Junior doctors in the Hospital Consultants and Specialists Association (HCSA) have said they will strike for the first time in the union’s history next month in a dispute over pay.
A ballot of training-grade doctors employed by NHS trusts in England in January saw 97.48% vote in favour of striking, on a 74.76% turnout.
“In return for this huge emotional, mental and physical toll they’ve been subjected to a decade of real-terms pay cuts totalling over 26%. Enough is enough.
“Our NHS is in an intolerable situation and junior doctors will not be taken for granted anymore. They are taking decisive action for their patients and for their own wellbeing.
“The blame for this lies solely with a complacent Government, seemingly content to let patient care suffer.
“The ball is firmly in the Government’s court. It must act now to negotiate a proper pay increase -part of a wider funding package for the NHS.
“Junior doctors are telling us that without change they will leave the NHS or leave the country entirely for better-paid medical jobs elsewhere.
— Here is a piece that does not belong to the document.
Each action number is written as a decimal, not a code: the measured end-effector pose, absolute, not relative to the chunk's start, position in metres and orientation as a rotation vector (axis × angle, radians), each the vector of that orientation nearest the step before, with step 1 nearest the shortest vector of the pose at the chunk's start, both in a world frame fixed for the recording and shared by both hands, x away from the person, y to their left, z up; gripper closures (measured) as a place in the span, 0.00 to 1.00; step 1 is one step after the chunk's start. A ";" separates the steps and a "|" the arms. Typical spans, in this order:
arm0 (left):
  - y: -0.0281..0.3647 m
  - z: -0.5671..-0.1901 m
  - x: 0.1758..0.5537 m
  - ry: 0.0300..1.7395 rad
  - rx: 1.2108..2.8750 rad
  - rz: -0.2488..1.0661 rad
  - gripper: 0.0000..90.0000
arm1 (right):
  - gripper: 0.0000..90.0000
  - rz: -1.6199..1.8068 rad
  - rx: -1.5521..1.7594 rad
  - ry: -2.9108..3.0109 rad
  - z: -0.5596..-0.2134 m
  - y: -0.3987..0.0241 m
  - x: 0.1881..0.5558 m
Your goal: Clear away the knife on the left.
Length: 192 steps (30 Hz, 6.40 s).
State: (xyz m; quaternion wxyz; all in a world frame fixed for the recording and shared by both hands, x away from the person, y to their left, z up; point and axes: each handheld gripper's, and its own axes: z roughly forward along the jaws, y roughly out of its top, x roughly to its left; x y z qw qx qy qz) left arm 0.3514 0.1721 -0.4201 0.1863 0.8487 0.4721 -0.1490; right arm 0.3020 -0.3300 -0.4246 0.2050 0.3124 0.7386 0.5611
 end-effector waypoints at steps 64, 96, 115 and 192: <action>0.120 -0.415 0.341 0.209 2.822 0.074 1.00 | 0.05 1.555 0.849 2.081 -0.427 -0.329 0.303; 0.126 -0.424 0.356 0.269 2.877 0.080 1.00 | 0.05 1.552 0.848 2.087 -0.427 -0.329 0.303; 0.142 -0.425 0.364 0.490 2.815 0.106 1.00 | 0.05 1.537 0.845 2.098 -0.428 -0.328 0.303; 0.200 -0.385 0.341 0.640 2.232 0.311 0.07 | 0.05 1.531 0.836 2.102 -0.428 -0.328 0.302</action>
Our health service simply cannot afford for that to happen.”
The HCSA, which represents hospital doctors of all grades across the UK, balloted training-grade doctors employed by NHS trusts in England.
The union previously said 397 people out of 531 who were entitled to vote took part in the ballot.
A Department of Health and Social Care spokesman said: “We hugely value the work of junior doctors and we have been clear that supporting and retaining the NHS workforce is one of our main priorities.
“As part of a multi-year deal we agreed with the BMA, junior doctors’ pay has increased by a cumulative 8.2% since 2019/20. We also introduced a higher pay band for the most experienced staff and increased rates for night shifts.
“The Health and Social Care Secretary has met with the BMA and other medical unions to discuss pay, conditions and workload.
“He’s been clear he wants to continue discussing how we can make the NHS a better place to work for all.”